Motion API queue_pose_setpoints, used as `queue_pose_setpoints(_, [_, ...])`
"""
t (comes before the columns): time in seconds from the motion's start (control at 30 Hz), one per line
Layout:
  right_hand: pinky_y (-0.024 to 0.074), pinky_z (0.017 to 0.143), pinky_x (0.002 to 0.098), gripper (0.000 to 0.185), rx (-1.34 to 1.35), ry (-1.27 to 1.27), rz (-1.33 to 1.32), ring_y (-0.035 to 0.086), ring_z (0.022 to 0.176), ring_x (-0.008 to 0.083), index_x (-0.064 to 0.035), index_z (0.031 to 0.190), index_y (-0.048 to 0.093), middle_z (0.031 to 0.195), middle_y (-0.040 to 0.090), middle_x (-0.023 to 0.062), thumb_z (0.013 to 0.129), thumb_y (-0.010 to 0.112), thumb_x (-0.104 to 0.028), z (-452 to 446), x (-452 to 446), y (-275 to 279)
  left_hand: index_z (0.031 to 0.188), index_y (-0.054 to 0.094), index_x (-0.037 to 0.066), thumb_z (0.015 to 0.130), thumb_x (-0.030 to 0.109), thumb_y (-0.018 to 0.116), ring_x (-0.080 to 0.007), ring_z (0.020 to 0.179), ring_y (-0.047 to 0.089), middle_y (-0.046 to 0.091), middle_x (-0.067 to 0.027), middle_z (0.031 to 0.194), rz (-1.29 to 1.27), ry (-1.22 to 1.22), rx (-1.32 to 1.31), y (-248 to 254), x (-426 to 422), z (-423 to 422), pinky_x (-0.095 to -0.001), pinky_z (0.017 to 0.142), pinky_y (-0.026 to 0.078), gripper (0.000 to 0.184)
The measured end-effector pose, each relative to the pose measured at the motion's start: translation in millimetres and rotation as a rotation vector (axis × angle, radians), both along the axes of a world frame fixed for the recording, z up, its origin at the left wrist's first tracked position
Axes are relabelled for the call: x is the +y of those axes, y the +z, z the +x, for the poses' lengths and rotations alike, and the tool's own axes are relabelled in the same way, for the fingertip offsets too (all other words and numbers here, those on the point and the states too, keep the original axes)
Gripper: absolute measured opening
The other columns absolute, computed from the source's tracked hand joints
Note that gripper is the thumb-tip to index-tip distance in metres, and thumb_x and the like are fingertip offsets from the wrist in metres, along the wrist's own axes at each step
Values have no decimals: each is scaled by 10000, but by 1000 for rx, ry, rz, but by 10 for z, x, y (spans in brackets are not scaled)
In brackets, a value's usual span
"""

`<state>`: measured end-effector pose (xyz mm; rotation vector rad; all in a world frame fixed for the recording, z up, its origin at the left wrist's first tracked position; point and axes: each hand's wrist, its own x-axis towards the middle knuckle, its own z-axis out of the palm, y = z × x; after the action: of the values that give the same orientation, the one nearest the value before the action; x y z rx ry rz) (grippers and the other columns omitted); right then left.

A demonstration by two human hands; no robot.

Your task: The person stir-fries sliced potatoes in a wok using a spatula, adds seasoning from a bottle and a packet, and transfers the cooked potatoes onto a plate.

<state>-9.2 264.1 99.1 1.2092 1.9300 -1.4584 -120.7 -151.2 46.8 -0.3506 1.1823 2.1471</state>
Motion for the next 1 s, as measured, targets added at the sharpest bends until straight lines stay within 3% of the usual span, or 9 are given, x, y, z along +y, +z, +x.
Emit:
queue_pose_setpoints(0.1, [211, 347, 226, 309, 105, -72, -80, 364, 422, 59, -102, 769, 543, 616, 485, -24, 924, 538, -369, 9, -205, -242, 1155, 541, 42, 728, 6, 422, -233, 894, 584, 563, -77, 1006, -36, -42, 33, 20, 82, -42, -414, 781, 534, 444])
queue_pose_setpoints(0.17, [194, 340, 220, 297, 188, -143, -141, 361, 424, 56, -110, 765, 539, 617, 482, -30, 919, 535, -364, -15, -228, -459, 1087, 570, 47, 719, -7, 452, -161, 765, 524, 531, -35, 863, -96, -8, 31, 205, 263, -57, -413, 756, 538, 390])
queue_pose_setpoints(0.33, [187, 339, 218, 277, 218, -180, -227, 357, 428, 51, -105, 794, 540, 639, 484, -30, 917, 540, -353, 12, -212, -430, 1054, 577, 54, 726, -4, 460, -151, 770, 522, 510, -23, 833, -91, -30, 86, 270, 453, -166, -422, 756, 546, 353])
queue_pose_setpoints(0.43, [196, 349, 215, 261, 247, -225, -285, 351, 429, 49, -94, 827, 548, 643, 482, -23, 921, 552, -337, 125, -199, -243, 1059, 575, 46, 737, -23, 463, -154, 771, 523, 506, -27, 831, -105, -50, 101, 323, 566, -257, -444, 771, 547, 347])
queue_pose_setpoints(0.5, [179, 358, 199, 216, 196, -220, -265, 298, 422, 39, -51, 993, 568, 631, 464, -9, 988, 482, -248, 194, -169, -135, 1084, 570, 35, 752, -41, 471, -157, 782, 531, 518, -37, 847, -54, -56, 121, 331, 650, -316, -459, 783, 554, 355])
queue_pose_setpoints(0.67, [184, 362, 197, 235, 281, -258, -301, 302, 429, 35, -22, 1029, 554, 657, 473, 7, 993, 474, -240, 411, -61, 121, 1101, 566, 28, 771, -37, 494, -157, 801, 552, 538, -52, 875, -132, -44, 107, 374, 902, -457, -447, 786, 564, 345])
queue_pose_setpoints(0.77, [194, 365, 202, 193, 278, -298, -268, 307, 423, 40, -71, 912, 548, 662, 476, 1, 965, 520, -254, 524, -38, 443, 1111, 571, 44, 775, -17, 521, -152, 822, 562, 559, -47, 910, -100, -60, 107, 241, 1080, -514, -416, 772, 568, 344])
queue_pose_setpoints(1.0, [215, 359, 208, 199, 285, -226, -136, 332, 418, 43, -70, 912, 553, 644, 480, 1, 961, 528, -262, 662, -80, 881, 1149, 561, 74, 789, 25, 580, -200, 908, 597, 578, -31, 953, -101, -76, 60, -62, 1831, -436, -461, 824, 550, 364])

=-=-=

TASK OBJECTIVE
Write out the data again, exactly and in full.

TASK OUTPUT
Motion API queue_pose_setpoints, used as `queue_pose_setpoints(_, [_, ...])`
"""
t (comes before the columns): time in seconds from the motion's start (control at 30 Hz), one per line
Layout:
  right_hand: pinky_y (-0.024 to 0.074), pinky_z (0.017 to 0.143), pinky_x (0.002 to 0.098), gripper (0.000 to 0.185), rx (-1.34 to 1.35), ry (-1.27 to 1.27), rz (-1.33 to 1.32), ring_y (-0.035 to 0.086), ring_z (0.022 to 0.176), ring_x (-0.008 to 0.083), index_x (-0.064 to 0.035), index_z (0.031 to 0.190), index_y (-0.048 to 0.093), middle_z (0.031 to 0.195), middle_y (-0.040 to 0.090), middle_x (-0.023 to 0.062), thumb_z (0.013 to 0.129), thumb_y (-0.010 to 0.112), thumb_x (-0.104 to 0.028), z (-452 to 446), x (-452 to 446), y (-275 to 279)
  left_hand: index_z (0.031 to 0.188), index_y (-0.054 to 0.094), index_x (-0.037 to 0.066), thumb_z (0.015 to 0.130), thumb_x (-0.030 to 0.109), thumb_y (-0.018 to 0.116), ring_x (-0.080 to 0.007), ring_z (0.020 to 0.179), ring_y (-0.047 to 0.089), middle_y (-0.046 to 0.091), middle_x (-0.067 to 0.027), middle_z (0.031 to 0.194), rz (-1.29 to 1.27), ry (-1.22 to 1.22), rx (-1.32 to 1.31), y (-248 to 254), x (-426 to 422), z (-423 to 422), pinky_x (-0.095 to -0.001), pinky_z (0.017 to 0.142), pinky_y (-0.026 to 0.078), gripper (0.000 to 0.184)
The measured end-effector pose, each relative to the pose measured at the motion's start: translation in millimetres and rotation as a rotation vector (axis × angle, radians), both along the axes of a world frame fixed for the recording, z up, its origin at the left wrist's first tracked position
Axes are relabelled for the call: x is the +y of those axes, y the +z, z the +x, for the poses' lengths and rotations alike, and the tool's own axes are relabelled in the same way, for the fingertip offsets too (all other words and numbers here, those on the point and the states too, keep the original axes)
Gripper: absolute measured opening
The other columns absolute, computed from the source's tracked hand joints
Note that gripper is the thumb-tip to index-tip distance in metres, and thumb_x and the like are fingertip offsets from the wrist in metres, along the wrist's own axes at each step
Values have no decimals: each is scaled by 10000, but by 1000 for rx, ry, rz, but by 10 for z, x, y (spans in brackets are not scaled)
In brackets, a value's usual span
"""

`<state>`: measured end-effector pose (xyz mm; rotation vector rad; all in a world frame fixed for the recording, z up, its origin at the left wrist's first tracked position; point and axes: each hand's wrist, its own x-axis towards the middle knuckle, its own z-axis out of the palm, y = z × x; after the action: of the values that give the same orientation, the one nearest the value before the action; x y z rx ry rz) (grippers and the other columns omitted); right then left.

A demonstration by two human hands; no robot.

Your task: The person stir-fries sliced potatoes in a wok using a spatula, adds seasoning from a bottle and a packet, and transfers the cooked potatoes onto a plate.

<state>-9.2 264.1 99.1 1.2092 1.9300 -1.4584 -120.7 -151.2 46.8 -0.3506 1.1823 2.1471</state>
Motion for the next 1 s, as measured, targets added at the sharpest bends until straight lines stay within 3% of the usual span, or 9 are given, x, y, z along +y, +z, +x.
Emit:
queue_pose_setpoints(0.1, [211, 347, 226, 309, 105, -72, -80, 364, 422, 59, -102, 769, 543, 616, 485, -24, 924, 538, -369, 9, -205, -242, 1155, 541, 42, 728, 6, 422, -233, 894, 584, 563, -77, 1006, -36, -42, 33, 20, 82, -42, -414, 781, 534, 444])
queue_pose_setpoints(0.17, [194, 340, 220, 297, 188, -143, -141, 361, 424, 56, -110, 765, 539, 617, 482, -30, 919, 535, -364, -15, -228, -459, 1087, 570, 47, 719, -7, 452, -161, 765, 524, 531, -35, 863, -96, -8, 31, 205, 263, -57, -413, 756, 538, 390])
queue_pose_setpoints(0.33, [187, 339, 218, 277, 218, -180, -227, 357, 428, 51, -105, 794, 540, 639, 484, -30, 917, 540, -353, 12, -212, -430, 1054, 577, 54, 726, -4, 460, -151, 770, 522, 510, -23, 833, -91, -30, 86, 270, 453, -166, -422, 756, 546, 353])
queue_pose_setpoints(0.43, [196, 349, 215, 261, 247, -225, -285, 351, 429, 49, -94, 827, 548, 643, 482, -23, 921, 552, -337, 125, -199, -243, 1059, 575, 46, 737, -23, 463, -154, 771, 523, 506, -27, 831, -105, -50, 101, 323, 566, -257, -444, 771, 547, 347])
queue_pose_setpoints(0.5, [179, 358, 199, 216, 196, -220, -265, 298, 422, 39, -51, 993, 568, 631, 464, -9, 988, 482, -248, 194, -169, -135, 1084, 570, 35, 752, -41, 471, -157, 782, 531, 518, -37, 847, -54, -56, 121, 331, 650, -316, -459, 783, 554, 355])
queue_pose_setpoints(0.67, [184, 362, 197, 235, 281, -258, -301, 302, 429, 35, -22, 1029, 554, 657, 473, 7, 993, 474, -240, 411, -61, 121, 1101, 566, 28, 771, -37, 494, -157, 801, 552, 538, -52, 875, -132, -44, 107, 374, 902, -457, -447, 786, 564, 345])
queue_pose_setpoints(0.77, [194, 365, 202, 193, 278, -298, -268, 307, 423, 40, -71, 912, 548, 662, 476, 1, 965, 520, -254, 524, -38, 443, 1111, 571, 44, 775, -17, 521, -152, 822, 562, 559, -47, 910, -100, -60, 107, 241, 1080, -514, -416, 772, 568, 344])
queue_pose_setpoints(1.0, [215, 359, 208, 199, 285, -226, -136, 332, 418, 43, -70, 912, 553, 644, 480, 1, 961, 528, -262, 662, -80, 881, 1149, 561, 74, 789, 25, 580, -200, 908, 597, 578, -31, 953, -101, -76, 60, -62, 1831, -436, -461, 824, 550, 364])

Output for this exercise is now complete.